What you should do = Without omission or alteration, write out all of the data.

Supplied data =
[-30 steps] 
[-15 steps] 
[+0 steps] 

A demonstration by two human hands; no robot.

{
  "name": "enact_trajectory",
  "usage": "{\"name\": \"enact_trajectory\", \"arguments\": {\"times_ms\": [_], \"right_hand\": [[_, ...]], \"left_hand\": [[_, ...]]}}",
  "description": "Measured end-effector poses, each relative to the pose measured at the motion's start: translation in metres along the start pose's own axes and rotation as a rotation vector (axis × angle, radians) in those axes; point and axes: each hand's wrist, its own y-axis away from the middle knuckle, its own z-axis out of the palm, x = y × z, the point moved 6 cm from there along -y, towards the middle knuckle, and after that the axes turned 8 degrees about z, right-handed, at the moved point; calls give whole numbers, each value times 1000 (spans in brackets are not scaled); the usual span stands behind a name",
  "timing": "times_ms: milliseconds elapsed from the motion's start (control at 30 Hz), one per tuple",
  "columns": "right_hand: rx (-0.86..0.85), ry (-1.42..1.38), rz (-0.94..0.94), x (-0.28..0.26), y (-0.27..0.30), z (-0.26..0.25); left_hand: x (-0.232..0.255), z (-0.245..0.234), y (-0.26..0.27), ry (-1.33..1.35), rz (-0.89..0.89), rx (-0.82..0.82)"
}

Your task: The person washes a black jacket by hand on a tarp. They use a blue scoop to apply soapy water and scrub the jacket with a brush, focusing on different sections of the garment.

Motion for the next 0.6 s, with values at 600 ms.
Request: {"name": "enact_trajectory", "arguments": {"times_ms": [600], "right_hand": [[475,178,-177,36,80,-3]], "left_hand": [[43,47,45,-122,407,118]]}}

Finished exercise =
[-30 steps] 
[-15 steps] 
[+0 steps] 

A demonstration by two human hands; no robot.

{
  "name": "enact_trajectory",
  "usage": "{\"name\": \"enact_trajectory\", \"arguments\": {\"times_ms\": [_], \"right_hand\": [[_, ...]], \"left_hand\": [[_, ...]]}}",
  "description": "Measured end-effector poses, each relative to the pose measured at the motion's start: translation in metres along the start pose's own axes and rotation as a rotation vector (axis × angle, radians) in those axes; point and axes: each hand's wrist, its own y-axis away from the middle knuckle, its own z-axis out of the palm, x = y × z, the point moved 6 cm from there along -y, towards the middle knuckle, and after that the axes turned 8 degrees about z, right-handed, at the moved point; calls give whole numbers, each value times 1000 (spans in brackets are not scaled); the usual span stands behind a name",
  "timing": "times_ms: milliseconds elapsed from the motion's start (control at 30 Hz), one per tuple",
  "columns": "right_hand: rx (-0.86..0.85), ry (-1.42..1.38), rz (-0.94..0.94), x (-0.28..0.26), y (-0.27..0.30), z (-0.26..0.25); left_hand: x (-0.232..0.255), z (-0.245..0.234), y (-0.26..0.27), ry (-1.33..1.35), rz (-0.89..0.89), rx (-0.82..0.82)"
}

Your task: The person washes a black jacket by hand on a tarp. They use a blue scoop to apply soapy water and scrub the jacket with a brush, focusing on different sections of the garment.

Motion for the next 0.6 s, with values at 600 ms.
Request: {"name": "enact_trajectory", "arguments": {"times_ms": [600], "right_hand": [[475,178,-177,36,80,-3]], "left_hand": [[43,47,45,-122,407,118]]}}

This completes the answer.